The Changing Face of Federal NSR
The federal New Source Review ("NSR") program imposes standards on the construction of any major stationary source or major modification of an existing source. NSR is implemented directly by most states, including Pennsylvania, New Jersey, and Delaware, for criteria pollutants for which the region is in "attainment" of the applicable ambient air quality standard. For "nonattainment" areas, states typically devise their own programs under minimum federal standards. All three branches of government may influence the shape of NSR in 2007.

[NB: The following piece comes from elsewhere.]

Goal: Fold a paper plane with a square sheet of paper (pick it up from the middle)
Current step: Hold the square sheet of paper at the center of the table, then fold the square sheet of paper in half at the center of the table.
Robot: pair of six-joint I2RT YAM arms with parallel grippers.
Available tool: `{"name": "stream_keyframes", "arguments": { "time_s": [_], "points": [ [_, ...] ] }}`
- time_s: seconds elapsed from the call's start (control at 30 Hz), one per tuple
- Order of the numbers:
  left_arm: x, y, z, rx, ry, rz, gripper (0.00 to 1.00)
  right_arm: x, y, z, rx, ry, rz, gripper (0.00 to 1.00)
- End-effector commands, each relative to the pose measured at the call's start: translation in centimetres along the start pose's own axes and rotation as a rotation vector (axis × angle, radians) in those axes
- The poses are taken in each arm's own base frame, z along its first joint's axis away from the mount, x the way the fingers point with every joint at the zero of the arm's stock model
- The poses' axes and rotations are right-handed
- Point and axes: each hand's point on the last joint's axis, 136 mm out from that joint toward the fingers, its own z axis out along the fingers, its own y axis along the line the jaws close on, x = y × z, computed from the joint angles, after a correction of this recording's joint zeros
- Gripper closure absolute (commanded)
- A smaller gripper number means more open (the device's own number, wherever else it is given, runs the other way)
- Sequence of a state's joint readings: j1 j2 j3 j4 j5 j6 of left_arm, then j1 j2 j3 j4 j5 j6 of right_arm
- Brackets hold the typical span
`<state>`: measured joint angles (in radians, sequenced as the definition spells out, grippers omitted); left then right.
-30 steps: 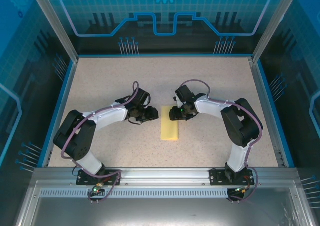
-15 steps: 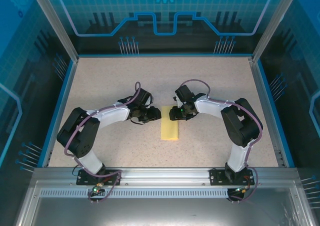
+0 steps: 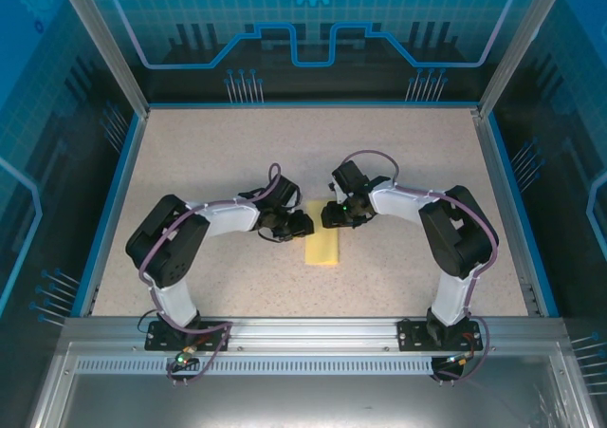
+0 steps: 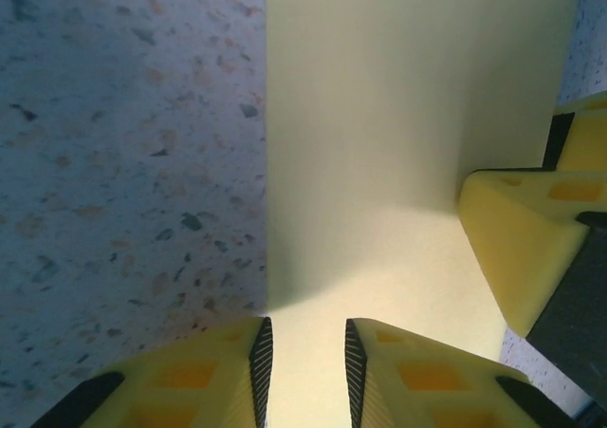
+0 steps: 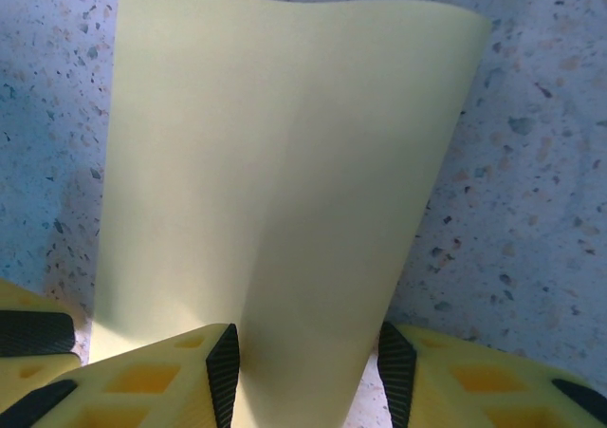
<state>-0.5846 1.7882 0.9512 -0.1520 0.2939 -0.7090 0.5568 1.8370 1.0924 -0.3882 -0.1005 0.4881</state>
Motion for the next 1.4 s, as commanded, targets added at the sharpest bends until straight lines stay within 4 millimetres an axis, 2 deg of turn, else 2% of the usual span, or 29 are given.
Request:
{"name": "stream_keyframes", "arguments": {
  "time_s": [0.0, 0.23, 0.6, 0.67, 0.83, 0.97, 1.03, 1.13, 1.23, 1.37],
  "points": [
    [-0.4, -1.8, 0.3, 0.049, 0.005, 0.012, 0.72, 1.4, 0.4, 1.0, 0.002, 0.05, -0.026, 0.54],
    [-0.1, -1.3, 1.1, 0.032, 0.02, 0.023, 0.75, 1.4, 0.5, 1.1, -0.002, 0.052, -0.027, 0.54],
    [1.1, 2.0, 2.4, -0.087, 0.062, 0.02, 0.76, 1.0, 0.9, 0.5, -0.01, 0.038, -0.031, 0.52],
    [1.2, 2.5, 2.4, -0.106, 0.066, 0.023, 0.76, 0.8, 1.0, 0.0, -0.013, 0.028, -0.032, 0.5],
    [1.4, 3.3, 2.5, -0.146, 0.07, 0.034, 0.76, -0.4, 1.4, -2.8, -0.038, -0.031, -0.028, 0.44],
    [1.3, 3.2, 2.5, -0.147, 0.071, 0.043, 0.76, -0.4, 0.4, -5.0, -0.043, -0.056, 0.007, 0.43],
    [1.3, 3.3, 2.5, -0.147, 0.071, 0.047, 0.76, -0.3, 0.4, -6.1, -0.062, -0.067, 0.01, 0.46],
    [1.1, 3.1, 2.5, -0.144, 0.069, 0.052, 0.76, -0.1, 2.8, -6.5, -0.203, -0.059, 0.026, 0.61],
    [1.1, 3.0, 2.5, -0.145, 0.07, 0.055, 0.76, 0.1, 5.2, -5.6, -0.347, -0.033, 0.054, 0.69],
    [1.2, 3.2, 2.5, -0.149, 0.073, 0.055, 0.76, 0.6, 5.3, -3.3, -0.371, 0.011, 0.102, 0.78]
  ]
}}
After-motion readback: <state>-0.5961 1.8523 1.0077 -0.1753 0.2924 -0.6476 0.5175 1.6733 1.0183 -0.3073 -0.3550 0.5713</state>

First, the U.S. Supreme Court is evaluating the appropriate NSR standard for determining emission increases. To resolve a federal appellate court split, the Supreme Court will determine whether an emission increase should be evaluated based upon changes in annual or hourly emission rates. At the same time, the U. S. Environmental Protection Agency ("EPA") is drafting a regulation answering this question by establishing an hourly emission rate standard, at least for electric generating units. EPA is also proposing to limit when a modification triggers NSR because it "debottlenecks" operations and downstream emissions. EPA this year will also respond to a D.C. Circuit Court decision invalidating EPA's program to transition from the prior one-hour ozone ambient air quality standard to the newer, more stringent eight-hour standard. Finally, the new Democratic Congress is scrutinizing EPA's actions implementing the Clean Air Act, and has proposed several bills to roll back prior EPA regulations and policies, and prevent new programs, that some believe undermine the goals of NSR.